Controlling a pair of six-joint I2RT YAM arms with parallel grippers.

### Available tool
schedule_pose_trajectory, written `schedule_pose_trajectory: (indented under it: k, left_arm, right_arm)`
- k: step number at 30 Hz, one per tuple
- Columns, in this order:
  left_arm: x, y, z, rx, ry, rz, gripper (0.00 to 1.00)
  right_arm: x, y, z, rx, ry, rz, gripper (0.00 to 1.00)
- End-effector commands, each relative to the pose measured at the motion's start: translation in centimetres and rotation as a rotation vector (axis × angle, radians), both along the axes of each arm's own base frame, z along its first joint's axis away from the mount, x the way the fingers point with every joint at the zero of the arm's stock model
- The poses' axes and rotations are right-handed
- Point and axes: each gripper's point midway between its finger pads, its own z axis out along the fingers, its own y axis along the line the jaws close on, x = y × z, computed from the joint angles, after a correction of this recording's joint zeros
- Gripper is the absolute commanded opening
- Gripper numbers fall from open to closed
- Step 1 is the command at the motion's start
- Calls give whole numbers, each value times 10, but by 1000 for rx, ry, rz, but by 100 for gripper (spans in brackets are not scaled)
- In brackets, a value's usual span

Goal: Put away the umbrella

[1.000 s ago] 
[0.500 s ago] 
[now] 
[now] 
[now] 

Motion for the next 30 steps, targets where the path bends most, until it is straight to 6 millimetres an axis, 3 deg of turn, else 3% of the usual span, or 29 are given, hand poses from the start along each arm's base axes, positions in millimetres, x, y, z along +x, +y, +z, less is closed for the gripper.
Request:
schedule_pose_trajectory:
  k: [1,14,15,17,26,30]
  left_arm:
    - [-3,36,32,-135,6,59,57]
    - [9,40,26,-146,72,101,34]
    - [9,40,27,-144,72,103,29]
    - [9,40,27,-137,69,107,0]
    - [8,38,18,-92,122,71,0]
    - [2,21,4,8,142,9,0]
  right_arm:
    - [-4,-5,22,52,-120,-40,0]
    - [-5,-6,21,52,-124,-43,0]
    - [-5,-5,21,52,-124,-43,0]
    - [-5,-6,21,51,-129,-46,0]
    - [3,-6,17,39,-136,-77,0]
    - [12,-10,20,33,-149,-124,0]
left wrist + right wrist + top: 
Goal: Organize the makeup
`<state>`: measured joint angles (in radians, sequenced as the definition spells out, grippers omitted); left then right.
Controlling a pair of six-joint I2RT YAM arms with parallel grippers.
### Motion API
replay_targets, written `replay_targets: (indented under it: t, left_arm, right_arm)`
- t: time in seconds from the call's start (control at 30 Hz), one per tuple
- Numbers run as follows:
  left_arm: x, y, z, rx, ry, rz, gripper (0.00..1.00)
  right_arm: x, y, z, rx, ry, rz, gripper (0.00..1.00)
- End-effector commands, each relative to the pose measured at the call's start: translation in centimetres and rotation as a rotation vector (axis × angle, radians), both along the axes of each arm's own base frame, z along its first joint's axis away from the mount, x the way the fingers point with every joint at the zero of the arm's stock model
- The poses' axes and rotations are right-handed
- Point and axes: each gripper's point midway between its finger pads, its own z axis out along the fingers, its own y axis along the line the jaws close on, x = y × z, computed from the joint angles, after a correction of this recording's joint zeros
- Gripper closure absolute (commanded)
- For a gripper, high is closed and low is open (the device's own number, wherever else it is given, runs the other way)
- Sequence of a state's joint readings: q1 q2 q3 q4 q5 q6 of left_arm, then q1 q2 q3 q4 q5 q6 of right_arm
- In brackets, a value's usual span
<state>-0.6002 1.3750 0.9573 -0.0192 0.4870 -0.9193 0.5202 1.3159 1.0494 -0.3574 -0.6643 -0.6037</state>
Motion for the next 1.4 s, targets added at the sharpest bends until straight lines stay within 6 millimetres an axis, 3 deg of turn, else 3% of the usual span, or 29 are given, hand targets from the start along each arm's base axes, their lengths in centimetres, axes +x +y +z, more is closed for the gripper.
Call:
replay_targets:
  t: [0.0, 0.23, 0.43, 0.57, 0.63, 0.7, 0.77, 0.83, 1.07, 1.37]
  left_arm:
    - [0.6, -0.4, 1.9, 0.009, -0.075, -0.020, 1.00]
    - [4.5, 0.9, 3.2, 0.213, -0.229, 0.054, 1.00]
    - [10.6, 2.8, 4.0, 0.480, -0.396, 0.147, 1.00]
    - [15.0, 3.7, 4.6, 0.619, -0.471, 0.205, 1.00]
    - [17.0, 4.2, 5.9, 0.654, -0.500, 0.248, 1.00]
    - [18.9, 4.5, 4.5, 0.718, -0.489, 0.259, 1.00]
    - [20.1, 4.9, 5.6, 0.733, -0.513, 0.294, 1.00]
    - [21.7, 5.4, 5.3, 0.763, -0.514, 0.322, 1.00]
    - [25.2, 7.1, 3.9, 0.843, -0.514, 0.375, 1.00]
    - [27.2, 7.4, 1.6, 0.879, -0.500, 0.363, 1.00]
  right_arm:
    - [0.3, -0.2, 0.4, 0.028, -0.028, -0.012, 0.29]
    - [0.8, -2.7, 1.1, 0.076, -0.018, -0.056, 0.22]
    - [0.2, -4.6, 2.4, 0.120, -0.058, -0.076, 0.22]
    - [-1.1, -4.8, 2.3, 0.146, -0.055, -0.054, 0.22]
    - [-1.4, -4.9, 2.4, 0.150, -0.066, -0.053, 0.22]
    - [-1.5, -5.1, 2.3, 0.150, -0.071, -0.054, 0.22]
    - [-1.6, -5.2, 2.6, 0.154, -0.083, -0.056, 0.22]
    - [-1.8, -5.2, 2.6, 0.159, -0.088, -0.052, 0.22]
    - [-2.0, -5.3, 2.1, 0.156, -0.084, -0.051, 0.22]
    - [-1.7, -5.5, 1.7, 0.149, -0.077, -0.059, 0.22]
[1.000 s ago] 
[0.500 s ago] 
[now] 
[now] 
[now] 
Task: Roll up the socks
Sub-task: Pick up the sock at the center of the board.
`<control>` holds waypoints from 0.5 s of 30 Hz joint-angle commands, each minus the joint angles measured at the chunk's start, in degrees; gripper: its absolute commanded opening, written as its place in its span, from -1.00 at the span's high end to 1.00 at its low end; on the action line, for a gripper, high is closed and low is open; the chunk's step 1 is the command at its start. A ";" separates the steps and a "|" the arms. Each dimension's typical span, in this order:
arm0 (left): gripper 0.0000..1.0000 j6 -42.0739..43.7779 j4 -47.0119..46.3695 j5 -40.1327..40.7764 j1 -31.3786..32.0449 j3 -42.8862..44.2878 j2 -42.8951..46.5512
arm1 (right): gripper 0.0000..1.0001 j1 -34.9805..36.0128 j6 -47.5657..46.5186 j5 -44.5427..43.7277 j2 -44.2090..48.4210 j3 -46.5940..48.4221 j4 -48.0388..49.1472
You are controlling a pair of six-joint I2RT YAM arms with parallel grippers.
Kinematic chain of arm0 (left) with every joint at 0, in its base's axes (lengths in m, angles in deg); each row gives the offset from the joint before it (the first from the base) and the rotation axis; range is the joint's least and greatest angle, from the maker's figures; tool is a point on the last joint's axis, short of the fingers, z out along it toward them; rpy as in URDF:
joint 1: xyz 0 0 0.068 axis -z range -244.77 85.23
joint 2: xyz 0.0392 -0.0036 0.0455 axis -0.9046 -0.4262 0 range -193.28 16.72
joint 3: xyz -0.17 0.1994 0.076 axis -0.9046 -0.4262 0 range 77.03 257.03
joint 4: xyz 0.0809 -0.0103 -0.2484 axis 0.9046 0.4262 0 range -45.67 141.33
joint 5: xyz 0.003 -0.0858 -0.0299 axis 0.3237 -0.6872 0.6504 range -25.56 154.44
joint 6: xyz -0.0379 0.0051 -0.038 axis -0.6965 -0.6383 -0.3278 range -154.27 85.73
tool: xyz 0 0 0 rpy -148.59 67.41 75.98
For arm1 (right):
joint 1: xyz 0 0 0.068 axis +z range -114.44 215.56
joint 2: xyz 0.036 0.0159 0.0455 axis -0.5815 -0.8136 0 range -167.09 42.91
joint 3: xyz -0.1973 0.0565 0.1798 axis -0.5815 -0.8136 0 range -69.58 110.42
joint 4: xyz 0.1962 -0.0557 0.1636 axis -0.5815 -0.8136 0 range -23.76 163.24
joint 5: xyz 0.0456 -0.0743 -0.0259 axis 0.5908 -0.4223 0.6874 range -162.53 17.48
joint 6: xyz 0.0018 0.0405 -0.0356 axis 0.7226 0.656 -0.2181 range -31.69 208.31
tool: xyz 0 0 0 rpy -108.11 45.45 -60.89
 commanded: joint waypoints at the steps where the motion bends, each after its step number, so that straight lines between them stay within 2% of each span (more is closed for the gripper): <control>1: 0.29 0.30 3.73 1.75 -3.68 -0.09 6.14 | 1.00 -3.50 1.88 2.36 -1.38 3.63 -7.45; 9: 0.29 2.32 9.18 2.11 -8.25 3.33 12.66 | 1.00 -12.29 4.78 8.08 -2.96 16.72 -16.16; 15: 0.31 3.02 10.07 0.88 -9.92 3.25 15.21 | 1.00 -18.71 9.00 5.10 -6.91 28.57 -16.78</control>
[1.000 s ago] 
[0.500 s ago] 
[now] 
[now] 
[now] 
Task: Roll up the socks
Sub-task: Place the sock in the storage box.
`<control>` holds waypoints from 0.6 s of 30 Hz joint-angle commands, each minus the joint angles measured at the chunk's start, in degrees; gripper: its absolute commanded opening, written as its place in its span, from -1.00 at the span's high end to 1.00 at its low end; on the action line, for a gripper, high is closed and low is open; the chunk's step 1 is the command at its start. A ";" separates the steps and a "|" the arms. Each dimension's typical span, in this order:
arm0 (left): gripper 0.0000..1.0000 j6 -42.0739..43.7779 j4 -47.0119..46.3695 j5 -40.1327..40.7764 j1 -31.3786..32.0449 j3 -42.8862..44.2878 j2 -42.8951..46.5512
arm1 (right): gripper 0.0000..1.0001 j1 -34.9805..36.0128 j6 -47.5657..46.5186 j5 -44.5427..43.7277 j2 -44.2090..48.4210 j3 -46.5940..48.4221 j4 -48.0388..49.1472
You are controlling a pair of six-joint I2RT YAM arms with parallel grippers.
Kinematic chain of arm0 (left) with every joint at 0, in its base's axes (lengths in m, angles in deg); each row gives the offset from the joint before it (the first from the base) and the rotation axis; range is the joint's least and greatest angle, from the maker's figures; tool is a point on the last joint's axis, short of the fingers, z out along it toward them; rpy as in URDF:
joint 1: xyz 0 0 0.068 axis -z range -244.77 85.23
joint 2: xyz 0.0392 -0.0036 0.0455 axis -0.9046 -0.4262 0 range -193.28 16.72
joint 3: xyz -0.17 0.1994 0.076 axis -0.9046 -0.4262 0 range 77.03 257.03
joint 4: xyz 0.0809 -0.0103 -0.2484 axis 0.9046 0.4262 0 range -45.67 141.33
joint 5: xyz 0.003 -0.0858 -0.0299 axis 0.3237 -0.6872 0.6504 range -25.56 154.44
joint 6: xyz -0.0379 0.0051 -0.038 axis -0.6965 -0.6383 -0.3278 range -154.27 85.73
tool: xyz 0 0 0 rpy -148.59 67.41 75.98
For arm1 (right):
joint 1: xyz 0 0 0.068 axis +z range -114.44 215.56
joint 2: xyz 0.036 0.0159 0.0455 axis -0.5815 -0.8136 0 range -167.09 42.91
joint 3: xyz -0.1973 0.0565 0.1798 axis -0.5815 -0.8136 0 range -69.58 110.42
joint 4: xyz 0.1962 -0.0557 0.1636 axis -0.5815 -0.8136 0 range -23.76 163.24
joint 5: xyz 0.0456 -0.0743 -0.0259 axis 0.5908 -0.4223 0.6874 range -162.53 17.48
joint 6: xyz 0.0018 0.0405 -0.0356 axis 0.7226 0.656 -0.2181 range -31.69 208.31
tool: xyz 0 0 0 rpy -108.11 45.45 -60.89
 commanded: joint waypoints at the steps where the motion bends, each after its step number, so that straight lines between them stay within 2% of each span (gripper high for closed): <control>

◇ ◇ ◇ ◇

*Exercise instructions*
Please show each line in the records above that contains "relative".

*Exercise solution*
- End-effector commands, each relative to the pose measured at the motion's start: translation in centimetres and rotation as a rotation vector (axis × angle, radians), both along the axes of each arm's own base frame, z along its first joint's axis away from the mount, x the way the fingers point with every joint at the zero of the arm's stock model
- End-effector commands, each relative to the pose measured at the call's start: translation in centimetres and rotation as a rotation vector (axis × angle, radians), both along the axes of each arm's own base frame, z along its first joint's axis away from the mount, x the way the fingers point with every joint at the zero of the arm's stock model

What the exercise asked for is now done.